Automated Analysis of Gridded Geologic Map Data
Susan M. Schrader and Robert S. Balch
New Mexico Tech Petroleum Recovery Research Center, Socorro, NM
With the advent of exploration tools such as expert systems and neural networks, the geophysical, formation and production knowledge required for making decisions about a potential prospect often requires digitized or gridded map data and automated map data analysis. In order to analyze this input data, algorithms need to be developed that can look at numerically gridded data and interpret them in the same way an experienced geologist interprets a feature map. As part of the development of expert exploration systems for two New Mexico formations, a series of algorithms were developed to interpret data from cores, well tests and production reports. The simplest of these algorithms include search algorithms for linking each prospect location to the nearest map gridpoint, finding the producing well closest to the prospect, and finding the nearest location with high predicted production.
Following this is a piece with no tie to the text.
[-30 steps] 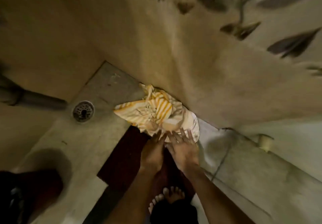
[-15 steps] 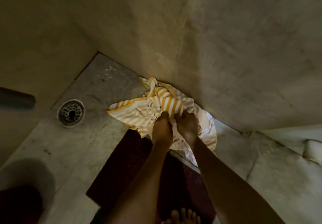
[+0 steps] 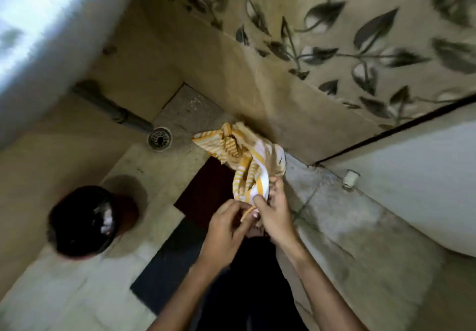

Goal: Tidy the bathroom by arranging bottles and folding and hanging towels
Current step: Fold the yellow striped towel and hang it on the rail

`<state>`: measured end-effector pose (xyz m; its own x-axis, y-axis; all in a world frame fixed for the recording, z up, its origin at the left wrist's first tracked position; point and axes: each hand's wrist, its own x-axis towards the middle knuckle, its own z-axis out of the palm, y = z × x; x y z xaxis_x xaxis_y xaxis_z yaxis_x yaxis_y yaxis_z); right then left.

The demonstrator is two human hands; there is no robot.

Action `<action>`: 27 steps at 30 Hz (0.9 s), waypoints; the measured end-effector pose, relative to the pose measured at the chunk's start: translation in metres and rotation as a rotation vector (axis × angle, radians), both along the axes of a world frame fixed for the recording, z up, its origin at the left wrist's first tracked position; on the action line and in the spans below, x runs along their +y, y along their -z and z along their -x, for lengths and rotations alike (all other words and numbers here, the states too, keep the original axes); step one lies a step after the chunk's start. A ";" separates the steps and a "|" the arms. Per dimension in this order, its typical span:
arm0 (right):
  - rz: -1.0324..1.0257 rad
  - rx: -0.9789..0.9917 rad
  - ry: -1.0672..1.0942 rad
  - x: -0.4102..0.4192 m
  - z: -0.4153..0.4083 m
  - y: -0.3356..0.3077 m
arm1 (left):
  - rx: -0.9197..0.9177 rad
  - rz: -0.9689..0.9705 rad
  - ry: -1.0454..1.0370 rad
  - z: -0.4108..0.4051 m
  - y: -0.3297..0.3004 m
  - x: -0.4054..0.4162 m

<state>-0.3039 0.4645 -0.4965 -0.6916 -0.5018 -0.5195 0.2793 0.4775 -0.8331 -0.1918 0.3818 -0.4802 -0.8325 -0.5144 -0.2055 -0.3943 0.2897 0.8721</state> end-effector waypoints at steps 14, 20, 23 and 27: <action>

Another set of algorithms use formation tops to compute the relative dip between each prospect and the nearest producing well, and search for the nearest downdip source rock. More involved algorithms were designed to search for an updip sand pinchout near the prospect, evaluate the consistency of a feature such as formation thickness in a region around the prospect, and determine if the paleostructure in the region supports trap potential. The results of these algorithms provide valuable input for the expert system tools as well as providing a fast method to scan large amounts of gridded numerical data for values that can be linked to production potential.